彼女は10歳を過ぎた頃から変な夢に悩まされてきた。
高い壁の中で過ごす日々は、突如として奪われてしまう。
家族を失って、兵士になって、壁の外で化物と戦って、そして彼に愛されて彼女もまた彼を愛した。

最近はこの物語の最終回のラストシーンばかり繰り返し見せられている。
彼を亡くして、耐えがたい悲しみに嗚咽する。
そして目を覚ませば、涙はとめどなく溢れていて、本当に愛した人を失くしてしまった錯覚に陥ってしまう。
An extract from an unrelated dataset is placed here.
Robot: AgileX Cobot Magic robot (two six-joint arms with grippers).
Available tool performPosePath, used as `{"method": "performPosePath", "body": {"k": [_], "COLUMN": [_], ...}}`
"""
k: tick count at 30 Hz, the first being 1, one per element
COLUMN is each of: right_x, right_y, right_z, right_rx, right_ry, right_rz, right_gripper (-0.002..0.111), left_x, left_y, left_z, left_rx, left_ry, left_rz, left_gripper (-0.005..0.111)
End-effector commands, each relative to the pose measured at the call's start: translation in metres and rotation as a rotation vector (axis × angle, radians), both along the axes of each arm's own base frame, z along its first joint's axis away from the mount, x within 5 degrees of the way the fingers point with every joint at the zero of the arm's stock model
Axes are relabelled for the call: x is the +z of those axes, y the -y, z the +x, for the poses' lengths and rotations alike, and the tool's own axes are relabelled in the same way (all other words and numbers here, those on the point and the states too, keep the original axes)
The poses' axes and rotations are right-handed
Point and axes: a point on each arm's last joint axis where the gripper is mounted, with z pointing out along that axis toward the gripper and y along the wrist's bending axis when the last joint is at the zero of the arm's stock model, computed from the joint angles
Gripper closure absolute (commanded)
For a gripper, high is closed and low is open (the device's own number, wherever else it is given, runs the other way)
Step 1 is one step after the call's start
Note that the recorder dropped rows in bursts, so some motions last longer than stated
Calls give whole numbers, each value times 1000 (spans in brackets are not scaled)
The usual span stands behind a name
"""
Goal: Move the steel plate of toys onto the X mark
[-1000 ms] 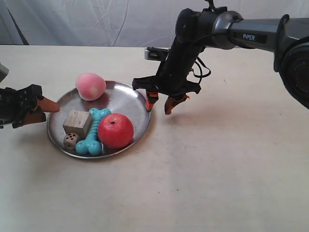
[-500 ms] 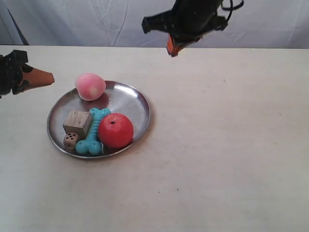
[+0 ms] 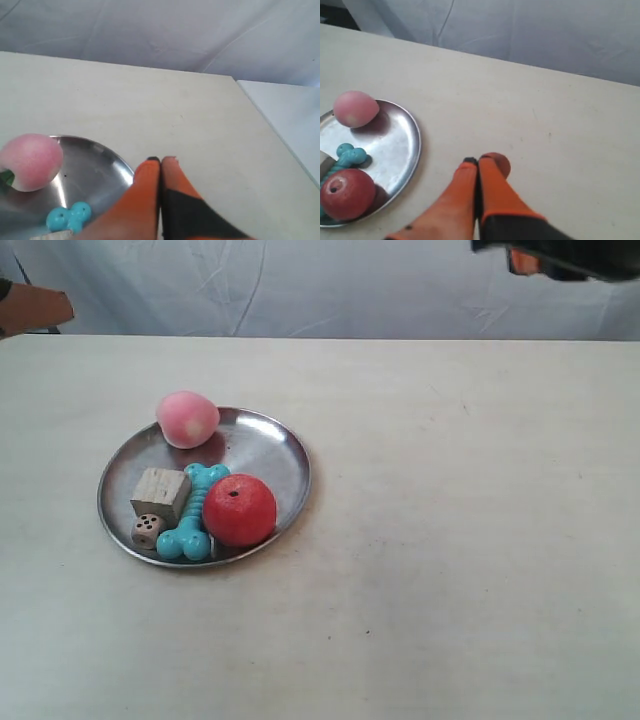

夢の中にはエルヴィンとリヴァイとハンジ、その他にも大勢の人と出会いと別れを繰り返した。
彼らのことは、目覚めたあとも顔も名前も忘れる事はなかった。




この夢を見続けたせいか彼女は恋愛をしたことがなかった。
正確にはできなかった。
愛しぬいて愛され尽くした思いは、彼女の心の深層部分に焼き付いていた。

そんな彼女も齢25になる。
いくら世の中が晩婚化の流れとは言え、いまだ男性との経験すらないのはいかがなものか。

決して、縁がなかったわけでもない。
幾人もの男性が思いを告げては、見事に玉砕されてきた。
それほどまでに彼女は美しかった。

悲しいことに夢の中の彼、エルヴィン・スミス以外の男性には興味が持てなかった。